The two biggest beasts in Jersey’s recent economic history roam the pages of Connect this month. There have not been many pound notes rustling through the Island’s tills since the Second World War which haven’t been derived from either the finance or the tourism industries. But grouping the diverse set of markets, products and services which each represents into one collective term – ‘finance’, for example – is deceptive. You can put a label on it, and call it an industry; but only in the same way that ‘the environment’ includes grasses, trees, flowers, air quality and the beach.
Actually, our economy is a complex web of inter-related services, relationships, products and structures, which collectively work together to generate the Island’s prosperity. It might be convenient to put an industry in a cage and stab it (let’s take Deputy Montfort Tadier and the ‘trust industry’, for example), but to do so rather ignores the fact that it is actually a living part of the whole; and to borrow Gerald Durrell’s famous analogy, if you tear a hole in one part of the web, you disturb every single strand.
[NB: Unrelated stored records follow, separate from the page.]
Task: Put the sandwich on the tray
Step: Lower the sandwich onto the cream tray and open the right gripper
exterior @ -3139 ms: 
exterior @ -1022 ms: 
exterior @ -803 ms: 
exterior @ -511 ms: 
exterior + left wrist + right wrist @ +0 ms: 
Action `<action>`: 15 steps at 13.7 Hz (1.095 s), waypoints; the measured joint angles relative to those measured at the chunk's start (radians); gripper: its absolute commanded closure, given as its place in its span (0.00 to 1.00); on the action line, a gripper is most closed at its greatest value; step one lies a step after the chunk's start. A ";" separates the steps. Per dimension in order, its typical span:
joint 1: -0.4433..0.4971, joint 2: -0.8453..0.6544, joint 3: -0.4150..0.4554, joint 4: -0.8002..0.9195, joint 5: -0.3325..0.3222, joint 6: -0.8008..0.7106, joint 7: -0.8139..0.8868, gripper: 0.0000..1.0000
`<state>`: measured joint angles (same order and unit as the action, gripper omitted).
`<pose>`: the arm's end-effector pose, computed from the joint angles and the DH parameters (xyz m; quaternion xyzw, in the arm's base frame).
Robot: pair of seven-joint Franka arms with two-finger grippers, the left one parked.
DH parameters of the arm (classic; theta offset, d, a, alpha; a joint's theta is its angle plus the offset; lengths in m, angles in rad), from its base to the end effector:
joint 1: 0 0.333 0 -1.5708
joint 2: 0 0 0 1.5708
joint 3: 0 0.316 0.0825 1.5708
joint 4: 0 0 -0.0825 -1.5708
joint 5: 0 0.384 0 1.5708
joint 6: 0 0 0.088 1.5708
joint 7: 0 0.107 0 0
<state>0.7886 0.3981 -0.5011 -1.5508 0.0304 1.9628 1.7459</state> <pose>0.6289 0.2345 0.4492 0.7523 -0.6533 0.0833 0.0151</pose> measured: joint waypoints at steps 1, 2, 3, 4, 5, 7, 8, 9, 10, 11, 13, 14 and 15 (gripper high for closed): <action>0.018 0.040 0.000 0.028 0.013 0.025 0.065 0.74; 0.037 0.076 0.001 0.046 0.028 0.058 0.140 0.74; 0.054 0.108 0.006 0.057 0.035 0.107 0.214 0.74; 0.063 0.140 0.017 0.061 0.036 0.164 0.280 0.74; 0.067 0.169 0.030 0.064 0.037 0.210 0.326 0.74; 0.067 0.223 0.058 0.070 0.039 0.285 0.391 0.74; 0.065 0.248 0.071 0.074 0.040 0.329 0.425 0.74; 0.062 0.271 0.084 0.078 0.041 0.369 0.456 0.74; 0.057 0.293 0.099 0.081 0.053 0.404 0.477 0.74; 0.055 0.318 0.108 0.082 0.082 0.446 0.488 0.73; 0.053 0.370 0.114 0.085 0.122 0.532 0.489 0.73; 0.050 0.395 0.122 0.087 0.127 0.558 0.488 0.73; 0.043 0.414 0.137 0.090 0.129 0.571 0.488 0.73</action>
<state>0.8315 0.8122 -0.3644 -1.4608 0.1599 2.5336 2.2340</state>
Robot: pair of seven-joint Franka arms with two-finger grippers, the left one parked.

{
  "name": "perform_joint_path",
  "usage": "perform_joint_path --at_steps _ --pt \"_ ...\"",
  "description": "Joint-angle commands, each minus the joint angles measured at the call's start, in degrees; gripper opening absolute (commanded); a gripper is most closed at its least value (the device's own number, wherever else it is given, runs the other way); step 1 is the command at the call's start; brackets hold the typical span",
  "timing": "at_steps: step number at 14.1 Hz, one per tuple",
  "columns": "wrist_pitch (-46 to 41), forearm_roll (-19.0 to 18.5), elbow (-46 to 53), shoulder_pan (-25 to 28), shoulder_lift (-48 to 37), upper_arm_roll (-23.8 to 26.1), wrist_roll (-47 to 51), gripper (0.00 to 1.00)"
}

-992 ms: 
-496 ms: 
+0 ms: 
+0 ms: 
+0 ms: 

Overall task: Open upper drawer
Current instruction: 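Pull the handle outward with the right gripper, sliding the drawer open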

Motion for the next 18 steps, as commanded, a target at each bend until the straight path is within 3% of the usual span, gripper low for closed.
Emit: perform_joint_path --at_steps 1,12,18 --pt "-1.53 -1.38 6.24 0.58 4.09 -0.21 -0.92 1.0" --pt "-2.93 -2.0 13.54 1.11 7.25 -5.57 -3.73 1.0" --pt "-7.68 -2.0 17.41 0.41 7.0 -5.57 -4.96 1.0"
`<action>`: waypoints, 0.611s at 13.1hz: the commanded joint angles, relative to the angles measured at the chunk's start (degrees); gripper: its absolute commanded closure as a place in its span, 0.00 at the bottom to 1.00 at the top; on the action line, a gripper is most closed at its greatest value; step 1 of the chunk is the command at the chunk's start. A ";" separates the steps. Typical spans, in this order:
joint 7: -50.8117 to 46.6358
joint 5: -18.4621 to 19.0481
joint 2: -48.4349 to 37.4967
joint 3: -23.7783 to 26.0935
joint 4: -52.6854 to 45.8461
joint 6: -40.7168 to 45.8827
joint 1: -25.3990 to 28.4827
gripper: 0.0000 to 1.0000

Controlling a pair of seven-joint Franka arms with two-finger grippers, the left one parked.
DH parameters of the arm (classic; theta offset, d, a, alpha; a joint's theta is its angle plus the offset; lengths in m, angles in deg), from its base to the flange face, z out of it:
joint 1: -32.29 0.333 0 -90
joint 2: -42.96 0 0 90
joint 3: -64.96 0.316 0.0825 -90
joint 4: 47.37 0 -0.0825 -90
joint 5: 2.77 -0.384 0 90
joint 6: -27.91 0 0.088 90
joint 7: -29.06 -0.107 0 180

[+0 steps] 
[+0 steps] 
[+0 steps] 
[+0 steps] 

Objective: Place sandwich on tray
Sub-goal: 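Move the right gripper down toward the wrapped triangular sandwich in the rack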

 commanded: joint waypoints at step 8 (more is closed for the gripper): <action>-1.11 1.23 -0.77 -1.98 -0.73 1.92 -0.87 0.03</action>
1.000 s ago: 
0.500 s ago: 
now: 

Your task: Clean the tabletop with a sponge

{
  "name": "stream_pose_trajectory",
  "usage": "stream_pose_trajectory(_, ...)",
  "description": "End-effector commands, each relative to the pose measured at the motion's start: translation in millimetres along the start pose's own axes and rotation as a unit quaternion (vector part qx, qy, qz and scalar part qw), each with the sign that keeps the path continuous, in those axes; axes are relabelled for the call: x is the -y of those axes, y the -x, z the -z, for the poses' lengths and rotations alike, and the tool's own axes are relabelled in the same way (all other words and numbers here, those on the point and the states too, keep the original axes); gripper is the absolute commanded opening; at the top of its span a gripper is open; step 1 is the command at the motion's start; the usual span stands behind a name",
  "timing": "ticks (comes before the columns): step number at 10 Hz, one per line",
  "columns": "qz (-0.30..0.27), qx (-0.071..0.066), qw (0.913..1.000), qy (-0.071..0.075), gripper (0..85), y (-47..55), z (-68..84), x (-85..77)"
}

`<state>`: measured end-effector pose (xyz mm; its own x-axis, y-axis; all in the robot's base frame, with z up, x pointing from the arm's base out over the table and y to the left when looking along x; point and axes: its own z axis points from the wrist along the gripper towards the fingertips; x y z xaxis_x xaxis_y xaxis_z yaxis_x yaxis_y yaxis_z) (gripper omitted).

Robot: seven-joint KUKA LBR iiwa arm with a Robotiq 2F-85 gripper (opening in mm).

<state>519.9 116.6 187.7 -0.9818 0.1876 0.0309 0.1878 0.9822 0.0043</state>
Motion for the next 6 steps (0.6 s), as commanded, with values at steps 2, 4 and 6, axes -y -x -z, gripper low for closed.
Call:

But that’s not to say we should be so scared of disturbing the equilibrium that very little is ever changed, and the Island gradually, (achingly slowly at first, but quickening all the time), slips further and further off the pace. Or so complacent in the Island’s ability to prosper, that creating change is just too much effort.
The feedback we get at Connect is that many businesses, particularly traditional retailers in St Helier, are now holding on by the ends of their fingertips, as the firm trading grounds fall further away beneath their feet.
Prosperity is possible, but only if all the players on the stage realise that the scene has changed; and that realisation cuts across public and private sectors alike, making previous divisions essentially redundant. ‘What can you do to make the Island more prosperous?’, is the only question worth asking.
We need to act now to create the economy we want to have. And that’s ‘create’; not ‘legislate’ or ‘regulate’. Simply hoping that one day we will all wake up, (realise that the last five years have just been a worsening dream) and actually the recession is over (Hurray! Cue celebrations...) and we’re back to 2008 – seems further into the realms of fantasy than the Wizard of Oz.
This edition of Connect looks at a way forward within both the financial and tourism sectors; but as ever, having the idea is only the first step. It is nothing without a willingness to act.